## What this task involves
A faithful transcription of all lines below is the expected answer.

## Data

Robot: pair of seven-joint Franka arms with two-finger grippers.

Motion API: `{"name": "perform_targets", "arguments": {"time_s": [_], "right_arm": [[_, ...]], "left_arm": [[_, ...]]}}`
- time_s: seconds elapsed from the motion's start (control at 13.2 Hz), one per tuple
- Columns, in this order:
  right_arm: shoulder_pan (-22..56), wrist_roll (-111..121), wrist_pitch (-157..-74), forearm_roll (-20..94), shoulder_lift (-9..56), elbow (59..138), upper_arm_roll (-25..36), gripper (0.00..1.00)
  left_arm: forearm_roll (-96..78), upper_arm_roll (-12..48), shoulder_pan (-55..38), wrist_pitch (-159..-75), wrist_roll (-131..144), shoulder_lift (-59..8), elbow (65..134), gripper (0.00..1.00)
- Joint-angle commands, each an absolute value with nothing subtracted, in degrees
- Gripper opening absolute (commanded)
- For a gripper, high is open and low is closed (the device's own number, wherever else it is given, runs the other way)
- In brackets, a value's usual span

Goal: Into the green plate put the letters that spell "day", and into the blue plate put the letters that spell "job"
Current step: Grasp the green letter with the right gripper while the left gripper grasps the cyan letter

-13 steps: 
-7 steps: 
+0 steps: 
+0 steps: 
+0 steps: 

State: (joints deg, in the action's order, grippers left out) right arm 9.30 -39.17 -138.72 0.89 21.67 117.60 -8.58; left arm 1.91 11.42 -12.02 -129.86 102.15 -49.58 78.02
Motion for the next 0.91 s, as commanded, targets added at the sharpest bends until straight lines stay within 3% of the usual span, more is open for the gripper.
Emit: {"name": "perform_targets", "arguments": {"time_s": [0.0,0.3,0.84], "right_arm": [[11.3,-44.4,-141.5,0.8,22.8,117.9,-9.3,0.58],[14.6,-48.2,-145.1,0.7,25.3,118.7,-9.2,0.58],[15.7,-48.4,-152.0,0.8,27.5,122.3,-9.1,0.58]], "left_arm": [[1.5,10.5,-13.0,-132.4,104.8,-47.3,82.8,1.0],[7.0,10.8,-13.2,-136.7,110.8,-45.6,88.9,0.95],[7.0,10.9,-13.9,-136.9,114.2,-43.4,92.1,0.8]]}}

## Result for this exercise
Robot: pair of seven-joint Franka arms with two-finger grippers.

Motion API: `{"name": "perform_targets", "arguments": {"time_s": [_], "right_arm": [[_, ...]], "left_arm": [[_, ...]]}}`
- time_s: seconds elapsed from the motion's start (control at 13.2 Hz), one per tuple
- Columns, in this order:
  right_arm: shoulder_pan (-22..56), wrist_roll (-111..121), wrist_pitch (-157..-74), forearm_roll (-20..94), shoulder_lift (-9..56), elbow (59..138), upper_arm_roll (-25..36), gripper (0.00..1.00)
  left_arm: forearm_roll (-96..78), upper_arm_roll (-12..48), shoulder_pan (-55..38), wrist_pitch (-159..-75), wrist_roll (-131..144), shoulder_lift (-59..8), elbow (65..134), gripper (0.00..1.00)
- Joint-angle commands, each an absolute value with nothing subtracted, in degrees
- Gripper opening absolute (commanded)
- For a gripper, high is open and low is closed (the device's own number, wherever else it is given, runs the other way)
- In brackets, a value's usual span

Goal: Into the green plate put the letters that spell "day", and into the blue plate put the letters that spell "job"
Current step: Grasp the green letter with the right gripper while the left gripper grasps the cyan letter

-13 steps: 
-7 steps: 
+0 steps: 
+0 steps: 
+0 steps: 

State: (joints deg, in the action's order, grippers left out) right arm 9.30 -39.17 -138.72 0.89 21.67 117.60 -8.58; left arm 1.91 11.42 -12.02 -129.86 102.15 -49.58 78.02
Motion for the next 0.91 s, as commanded, targets added at the sharpest bends until straight lines stay within 3% of the usual span, more is open for the gripper.
Emit: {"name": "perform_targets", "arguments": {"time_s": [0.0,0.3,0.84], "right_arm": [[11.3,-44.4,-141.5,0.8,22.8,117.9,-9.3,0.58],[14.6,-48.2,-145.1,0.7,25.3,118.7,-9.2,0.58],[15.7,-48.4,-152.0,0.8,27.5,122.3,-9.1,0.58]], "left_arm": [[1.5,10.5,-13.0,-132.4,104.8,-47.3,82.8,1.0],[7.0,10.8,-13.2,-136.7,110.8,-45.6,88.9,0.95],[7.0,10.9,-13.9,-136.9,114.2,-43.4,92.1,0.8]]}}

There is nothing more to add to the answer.